ほらそこに、と顎で指し示されたその先には、大きな陶器の皿があった。本来ならば白と青の色だったのだろうが、今はそこに血の黒っぽい赤色が加わっている。

その皿に人数分の指が乗っている光景を、葵は思い浮かべる。まるでソーセージだ。

しかし。

「五百人。それはまた、多過ぎじゃないですか」

「組全体での総会議だったそうだ。ビル全体で、護衛含めりゃそのくらいにはなるだろうよ。」

会議はちょうどこの部屋でやっていたんだと、と言ってから、男は口の端を歪めて笑った。

いや、待て。と、いうことは。

「〈新山会〉幹部は――」

思わずつぶやいていた葵のその言葉尻を、引き取ったのは巌だった。

「――全滅、と言う事になるな」

「……」

言おうとしていたことではあるものの、巌の口を通して明言されたことでより現実味が増して、葵は身震いを起こした。
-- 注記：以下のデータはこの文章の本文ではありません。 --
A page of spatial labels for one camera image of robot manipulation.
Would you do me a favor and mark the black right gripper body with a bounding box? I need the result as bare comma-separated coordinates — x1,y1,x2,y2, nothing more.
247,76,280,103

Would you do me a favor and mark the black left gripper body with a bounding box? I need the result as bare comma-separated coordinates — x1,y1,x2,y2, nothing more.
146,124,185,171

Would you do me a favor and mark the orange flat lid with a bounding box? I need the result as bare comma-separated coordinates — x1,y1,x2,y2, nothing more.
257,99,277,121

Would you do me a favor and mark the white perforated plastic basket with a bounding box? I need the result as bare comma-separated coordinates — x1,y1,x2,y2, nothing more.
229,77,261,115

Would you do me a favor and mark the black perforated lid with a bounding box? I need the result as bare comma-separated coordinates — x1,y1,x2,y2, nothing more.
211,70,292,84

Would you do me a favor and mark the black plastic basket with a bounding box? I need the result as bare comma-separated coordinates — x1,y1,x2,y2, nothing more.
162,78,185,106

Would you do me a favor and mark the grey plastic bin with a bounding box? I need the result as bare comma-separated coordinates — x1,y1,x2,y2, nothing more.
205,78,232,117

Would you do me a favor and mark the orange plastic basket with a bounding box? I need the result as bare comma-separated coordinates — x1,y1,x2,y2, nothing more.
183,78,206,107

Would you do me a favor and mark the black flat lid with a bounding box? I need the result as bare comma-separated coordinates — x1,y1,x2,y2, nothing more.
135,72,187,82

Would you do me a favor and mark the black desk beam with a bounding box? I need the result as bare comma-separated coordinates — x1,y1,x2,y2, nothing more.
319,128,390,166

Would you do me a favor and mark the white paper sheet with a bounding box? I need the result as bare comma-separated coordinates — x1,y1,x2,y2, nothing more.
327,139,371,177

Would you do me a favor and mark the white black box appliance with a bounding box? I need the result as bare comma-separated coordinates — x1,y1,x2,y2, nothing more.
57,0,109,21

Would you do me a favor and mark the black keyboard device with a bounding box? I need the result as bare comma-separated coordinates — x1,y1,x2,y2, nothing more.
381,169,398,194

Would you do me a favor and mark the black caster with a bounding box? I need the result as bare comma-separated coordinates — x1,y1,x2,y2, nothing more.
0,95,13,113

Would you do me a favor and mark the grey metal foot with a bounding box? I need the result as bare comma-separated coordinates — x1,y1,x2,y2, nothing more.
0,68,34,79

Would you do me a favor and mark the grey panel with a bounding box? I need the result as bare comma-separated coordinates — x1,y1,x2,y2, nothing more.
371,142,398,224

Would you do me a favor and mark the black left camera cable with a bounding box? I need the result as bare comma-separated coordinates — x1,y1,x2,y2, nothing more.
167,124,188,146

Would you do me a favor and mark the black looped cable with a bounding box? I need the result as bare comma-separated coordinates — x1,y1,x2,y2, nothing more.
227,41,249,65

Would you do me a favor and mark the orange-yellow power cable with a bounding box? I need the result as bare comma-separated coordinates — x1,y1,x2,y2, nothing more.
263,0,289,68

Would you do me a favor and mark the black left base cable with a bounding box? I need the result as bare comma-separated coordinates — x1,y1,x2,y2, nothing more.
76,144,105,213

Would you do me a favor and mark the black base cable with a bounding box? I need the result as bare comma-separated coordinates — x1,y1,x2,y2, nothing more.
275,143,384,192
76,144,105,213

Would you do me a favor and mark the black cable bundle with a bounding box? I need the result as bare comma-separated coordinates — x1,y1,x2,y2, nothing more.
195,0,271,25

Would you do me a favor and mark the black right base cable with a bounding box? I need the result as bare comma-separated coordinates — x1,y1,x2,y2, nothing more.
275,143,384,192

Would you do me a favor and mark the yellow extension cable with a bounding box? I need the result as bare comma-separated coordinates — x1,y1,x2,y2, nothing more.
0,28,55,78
罪名を挙げれば殺人、脅迫、薬物密売、武器の不法所持などなど。対象を挙げれば、庶民から議員、国の誰もが知っている企業の社長まで。ありとあらゆる犯罪を、〈新山会〉は組織ぐるみで行ってきた。本拠地を置かれている桐山市警にとっては何よりも先に倒さなければいけない相手であったが、しかし、幹部を逮捕されようが武器麻薬を押収されようが、どれだけ攻撃を加えられても〈新山会〉はその全てを乗り越えて、生き延びてきた。だが、今回の件は、致命傷だろう。幹部が全滅した今、後に残されるのはいずれ自分から手錠をかけてもらいにくるような連中だけだ。少なくとも、〈新山会〉として再建する事は、もう出来まい。

「……生き残りは、いないのですか?」

唇を噛みながら、葵は問う。無念だった。出来ればこのような形ではなく、きちんと白日の下に晒したかった。

が、男は首を振り、

「会長とその夫人並びに傘下組織の幹部連中の、合計百人は全員死亡確認。その他のここにいた筈の奴等の名前はすぐに分からないから、照合しようにも時間がかかる。各地の警察から。各傘下団体の人員名簿を貰わなけりゃな。」

「では、顧問弁護士は?」

「残念ながら、この場に居たそうだ」

つまり。

「全滅だよ。文字通りに、跡形も無く。」

重い沈黙が辺りを包む。誰一人として、口を開く者は居ない。皆、意味ありげな視線を交わし合うだけだ。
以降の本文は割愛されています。